▶ [Material provided]:
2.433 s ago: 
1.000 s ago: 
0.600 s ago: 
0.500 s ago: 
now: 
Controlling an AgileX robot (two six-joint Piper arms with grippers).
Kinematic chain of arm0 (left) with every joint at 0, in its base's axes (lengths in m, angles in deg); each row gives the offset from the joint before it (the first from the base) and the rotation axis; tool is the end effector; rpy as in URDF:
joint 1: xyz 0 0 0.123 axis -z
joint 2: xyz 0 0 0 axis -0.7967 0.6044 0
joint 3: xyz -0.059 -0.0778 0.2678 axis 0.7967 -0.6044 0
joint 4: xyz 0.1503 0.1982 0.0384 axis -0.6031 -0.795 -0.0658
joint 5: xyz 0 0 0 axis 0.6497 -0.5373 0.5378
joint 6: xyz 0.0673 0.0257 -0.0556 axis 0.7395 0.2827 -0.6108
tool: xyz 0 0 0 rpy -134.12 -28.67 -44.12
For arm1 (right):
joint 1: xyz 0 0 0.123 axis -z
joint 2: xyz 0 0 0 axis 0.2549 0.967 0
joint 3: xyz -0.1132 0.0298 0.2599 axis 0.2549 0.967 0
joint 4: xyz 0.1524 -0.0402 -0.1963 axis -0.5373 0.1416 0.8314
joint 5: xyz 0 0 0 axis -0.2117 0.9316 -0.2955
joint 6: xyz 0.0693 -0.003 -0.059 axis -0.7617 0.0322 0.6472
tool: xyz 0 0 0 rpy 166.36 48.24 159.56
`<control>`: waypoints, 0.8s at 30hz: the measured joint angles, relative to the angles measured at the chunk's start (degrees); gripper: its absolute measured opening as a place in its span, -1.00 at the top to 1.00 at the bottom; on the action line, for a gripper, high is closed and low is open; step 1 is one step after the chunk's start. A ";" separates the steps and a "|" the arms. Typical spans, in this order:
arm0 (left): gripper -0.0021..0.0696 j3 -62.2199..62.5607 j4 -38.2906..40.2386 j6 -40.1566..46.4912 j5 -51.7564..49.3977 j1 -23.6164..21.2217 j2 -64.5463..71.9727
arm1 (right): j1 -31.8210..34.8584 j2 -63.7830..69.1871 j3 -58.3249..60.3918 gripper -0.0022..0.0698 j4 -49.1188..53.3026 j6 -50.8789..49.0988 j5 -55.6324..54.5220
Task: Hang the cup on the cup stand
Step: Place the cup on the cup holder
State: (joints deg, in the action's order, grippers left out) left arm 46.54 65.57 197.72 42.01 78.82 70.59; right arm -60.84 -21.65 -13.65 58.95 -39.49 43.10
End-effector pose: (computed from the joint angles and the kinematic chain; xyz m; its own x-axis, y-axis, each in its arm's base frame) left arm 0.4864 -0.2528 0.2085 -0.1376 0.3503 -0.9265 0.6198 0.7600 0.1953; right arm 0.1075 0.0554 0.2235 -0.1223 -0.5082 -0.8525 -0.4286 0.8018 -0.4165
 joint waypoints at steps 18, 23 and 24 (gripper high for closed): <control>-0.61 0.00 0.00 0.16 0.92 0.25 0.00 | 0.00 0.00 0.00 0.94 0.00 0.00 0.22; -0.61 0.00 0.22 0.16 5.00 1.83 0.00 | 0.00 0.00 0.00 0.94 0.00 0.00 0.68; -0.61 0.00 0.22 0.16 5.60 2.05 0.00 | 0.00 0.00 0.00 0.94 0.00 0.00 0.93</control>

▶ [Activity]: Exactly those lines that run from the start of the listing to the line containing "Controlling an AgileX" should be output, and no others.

▶ [Finished exercise]:
2.433 s ago: 
1.000 s ago: 
0.600 s ago: 
0.500 s ago: 
now: 
Controlling an AgileX robot (two six-joint Piper arms with grippers).

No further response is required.